Nacional
Governo perde R$ 8 bi com pirataria, diz CPI
Rio de Janeiro - O relator da Comissão Parlamentar de Inquérito (CPI) da Pirataria, deputado Josias Quintal (PMDB-RJ), afirmou ontem que a pirataria e o contrabando reduzem a arrecadação de impostos do governo em R$ 8 bilhões por ano. Segundo ele, o prejuízo para o Brasil seria ainda maior, uma vez que a pirataria coloca em dificuldade empresas que pagam seus impostos, elimina postos formais de trabalho e prejudica até mesmo o consumidor, que compra produtos mais baratos, mas de menor qualidade. Após um ano de trabalhos, Quintal apresentou o relatório final da CPI. O documento, que pode ser votado nas próximas horas, tem 244 páginas e um capítulo especial sobre o empresário chinês naturalizado brasileiro Law Kin Chong, considerado o maior contrabandista do Brasil. Chong está desde a semana passada preso na superintendência da Polícia Federal em Brasília.

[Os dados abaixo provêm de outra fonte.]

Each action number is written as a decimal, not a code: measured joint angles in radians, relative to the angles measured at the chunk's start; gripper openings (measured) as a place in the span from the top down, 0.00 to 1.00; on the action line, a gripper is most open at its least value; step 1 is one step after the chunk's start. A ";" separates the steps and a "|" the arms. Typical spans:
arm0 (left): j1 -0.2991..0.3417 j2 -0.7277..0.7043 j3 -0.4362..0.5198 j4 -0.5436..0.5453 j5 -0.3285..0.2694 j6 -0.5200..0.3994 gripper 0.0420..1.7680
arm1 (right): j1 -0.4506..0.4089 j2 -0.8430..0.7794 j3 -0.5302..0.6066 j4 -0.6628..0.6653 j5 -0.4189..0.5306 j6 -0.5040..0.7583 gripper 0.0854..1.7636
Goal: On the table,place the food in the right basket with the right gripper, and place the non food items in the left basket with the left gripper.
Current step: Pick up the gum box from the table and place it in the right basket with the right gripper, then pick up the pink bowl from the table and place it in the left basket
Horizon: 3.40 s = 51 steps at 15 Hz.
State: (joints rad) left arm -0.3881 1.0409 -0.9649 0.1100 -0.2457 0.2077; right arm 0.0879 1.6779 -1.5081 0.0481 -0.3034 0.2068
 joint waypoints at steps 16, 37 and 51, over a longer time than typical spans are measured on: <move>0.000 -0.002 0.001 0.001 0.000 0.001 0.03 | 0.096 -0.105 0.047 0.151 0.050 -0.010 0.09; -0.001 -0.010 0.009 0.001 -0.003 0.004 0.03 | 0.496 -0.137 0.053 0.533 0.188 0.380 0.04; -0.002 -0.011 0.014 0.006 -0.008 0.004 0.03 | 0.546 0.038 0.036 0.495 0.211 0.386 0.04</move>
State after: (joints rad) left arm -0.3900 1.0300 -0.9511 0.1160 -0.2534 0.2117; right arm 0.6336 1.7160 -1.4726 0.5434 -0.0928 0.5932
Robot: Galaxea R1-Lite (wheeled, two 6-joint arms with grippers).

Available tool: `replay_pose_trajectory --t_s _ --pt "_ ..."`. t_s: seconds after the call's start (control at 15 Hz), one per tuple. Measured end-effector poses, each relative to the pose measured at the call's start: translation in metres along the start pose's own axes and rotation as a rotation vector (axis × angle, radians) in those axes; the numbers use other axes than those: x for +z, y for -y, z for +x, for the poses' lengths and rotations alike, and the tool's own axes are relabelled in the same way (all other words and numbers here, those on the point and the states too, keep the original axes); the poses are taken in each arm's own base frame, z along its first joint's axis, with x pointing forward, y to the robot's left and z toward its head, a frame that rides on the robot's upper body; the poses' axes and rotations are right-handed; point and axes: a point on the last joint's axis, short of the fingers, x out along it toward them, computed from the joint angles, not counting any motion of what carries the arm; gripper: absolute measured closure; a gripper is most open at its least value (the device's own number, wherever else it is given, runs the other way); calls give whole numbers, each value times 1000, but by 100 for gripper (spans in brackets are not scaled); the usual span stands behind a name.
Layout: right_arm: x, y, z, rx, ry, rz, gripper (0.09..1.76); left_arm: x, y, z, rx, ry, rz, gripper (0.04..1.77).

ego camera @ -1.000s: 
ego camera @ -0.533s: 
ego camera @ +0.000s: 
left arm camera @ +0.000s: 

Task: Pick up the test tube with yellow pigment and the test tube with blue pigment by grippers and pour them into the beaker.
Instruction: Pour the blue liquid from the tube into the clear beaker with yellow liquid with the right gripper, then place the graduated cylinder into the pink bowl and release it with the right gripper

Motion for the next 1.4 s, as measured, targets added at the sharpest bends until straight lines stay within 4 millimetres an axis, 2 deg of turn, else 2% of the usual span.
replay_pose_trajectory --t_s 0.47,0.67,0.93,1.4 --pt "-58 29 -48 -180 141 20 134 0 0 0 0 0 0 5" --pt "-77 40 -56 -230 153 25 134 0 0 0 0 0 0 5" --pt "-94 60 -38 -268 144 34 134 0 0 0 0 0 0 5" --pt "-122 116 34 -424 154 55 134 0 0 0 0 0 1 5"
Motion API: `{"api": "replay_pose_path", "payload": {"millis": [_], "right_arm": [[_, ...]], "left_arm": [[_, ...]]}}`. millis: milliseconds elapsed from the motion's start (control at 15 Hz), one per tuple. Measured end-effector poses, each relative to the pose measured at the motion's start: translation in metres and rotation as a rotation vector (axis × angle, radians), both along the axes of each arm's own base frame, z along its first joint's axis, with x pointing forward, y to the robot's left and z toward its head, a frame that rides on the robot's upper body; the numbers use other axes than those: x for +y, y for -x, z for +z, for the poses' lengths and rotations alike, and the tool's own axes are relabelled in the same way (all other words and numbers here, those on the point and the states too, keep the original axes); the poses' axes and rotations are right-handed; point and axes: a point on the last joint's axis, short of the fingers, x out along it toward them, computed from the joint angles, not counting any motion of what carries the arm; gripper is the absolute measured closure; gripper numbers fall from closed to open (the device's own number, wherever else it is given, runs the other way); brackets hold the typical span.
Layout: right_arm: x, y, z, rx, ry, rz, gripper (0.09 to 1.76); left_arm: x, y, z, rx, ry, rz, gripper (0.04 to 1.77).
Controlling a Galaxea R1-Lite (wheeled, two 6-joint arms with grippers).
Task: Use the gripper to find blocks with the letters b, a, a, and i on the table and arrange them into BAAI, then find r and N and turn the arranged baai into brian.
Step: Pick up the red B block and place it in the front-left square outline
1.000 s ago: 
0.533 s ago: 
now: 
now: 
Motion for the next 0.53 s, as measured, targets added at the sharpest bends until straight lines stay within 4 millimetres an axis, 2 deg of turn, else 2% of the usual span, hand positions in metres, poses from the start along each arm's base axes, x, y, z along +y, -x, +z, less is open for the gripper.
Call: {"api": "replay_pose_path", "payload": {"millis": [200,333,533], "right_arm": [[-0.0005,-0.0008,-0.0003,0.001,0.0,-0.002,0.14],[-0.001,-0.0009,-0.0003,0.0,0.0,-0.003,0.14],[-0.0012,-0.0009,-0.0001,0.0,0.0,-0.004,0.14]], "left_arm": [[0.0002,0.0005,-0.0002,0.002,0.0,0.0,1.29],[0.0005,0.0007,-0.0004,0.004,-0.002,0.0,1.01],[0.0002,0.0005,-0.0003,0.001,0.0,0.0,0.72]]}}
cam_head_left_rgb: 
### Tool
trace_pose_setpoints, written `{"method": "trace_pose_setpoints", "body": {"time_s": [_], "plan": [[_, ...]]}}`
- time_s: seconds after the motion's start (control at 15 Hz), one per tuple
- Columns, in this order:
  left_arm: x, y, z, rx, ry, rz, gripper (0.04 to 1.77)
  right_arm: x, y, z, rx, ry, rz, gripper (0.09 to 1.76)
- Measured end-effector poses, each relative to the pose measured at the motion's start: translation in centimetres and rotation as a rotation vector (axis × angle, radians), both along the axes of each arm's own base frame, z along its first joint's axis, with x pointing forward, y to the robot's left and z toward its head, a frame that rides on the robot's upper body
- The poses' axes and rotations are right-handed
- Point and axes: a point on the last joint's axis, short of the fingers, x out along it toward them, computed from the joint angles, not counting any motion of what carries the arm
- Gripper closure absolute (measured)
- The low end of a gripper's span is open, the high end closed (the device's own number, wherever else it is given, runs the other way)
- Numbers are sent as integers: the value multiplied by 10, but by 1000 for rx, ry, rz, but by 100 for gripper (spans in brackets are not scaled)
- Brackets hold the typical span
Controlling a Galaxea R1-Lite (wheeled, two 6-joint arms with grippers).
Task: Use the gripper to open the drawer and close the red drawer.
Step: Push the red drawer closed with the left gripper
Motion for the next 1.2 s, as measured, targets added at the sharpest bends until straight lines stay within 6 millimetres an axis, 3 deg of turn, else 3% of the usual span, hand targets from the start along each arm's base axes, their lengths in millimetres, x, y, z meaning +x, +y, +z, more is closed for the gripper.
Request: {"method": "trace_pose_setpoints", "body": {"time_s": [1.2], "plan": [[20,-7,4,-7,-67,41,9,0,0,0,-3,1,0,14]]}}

O empresário é acusado de ter, por meio de seu advogado, tentado subornar com até US$ 2 milhões o presidente da CPI, deputado Luiz Antônio de Medeiros (PL-SP), em troca de um abrandamento nas acusações contra ele no relatório. O documento apresentado por Chong também aponta indícios de que o presidente nacional do Partido Progressista (PP), deputado federal Pedro Corrêa (PE), poderia ter recebido suborno do empresário Ari Natalino da Silva, que já respondeu a mais de 70 inquéritos por sonegação de impostos, adulteração de combustíveis e até mesmo homicídio. As informações constam do relatório final da CPI. O relatório também afirma que a filha do presidente do PP Aline Lemos Corrêa de Oliveira deve responder por crime contra a ordem tributária. O documento diz que Aline apresentou retificação da declaração do Imposto de Renda do ano de 2001 na época em que a CPI a investigava (2003). Na retificação, ela lançou R$ 600 mil no campo de rendimentos tributáveis e incluiu partici-pação de R$ 300 mil em uma empresa.